Analysis of Lightweight Cryptographic Algorithms on IoT Hardware Platforms

Highly constrained devices that are interconnected and interact to complete a task are being used in a diverse range of new fields. The Internet of Things (IoT), cyberphysical systems, distributed control systems, vehicular systems, wireless sensor networks, tele-medicine, and smart grid are a few examples of these fields.
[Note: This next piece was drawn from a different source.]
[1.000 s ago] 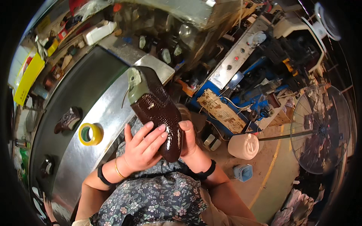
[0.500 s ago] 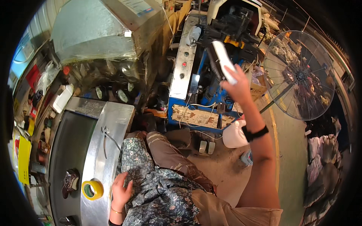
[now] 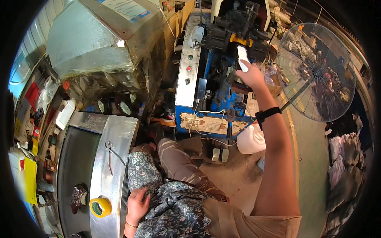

In any of these contexts, security and privacy might be essential aspects. Research on secure communication in Internet of Things (IoT) networks is a highly contested topic. One method for ensuring secure data transmission is cryptography. Since IoT devices have limited resources, such as power, memory, and batteries, IoT networks have boosted the term "lightweight cryptography". Algorithms for lightweight cryptography are designed to efficiently protect data while using minimal resources. In this research work, we evaluate and benchmark lightweight symmetric ciphers for resource-constrained devices. The evaluation is performed using two widely used platform: Arduino and Raspberry PI. In the first part, we implement 39 block ciphers on an ATMEGA328p micro-controller and analyze them in terms of speed, cost, and energy efficiency during encryption and decryption for different block and key sizes. In the second part, the 2nd round NIST candidates (80 stream and block cipher algorithms) were added to the first part ciphers in a comprehensive analysis for equivalent block and key sizes in terms of latency and energy efficiency.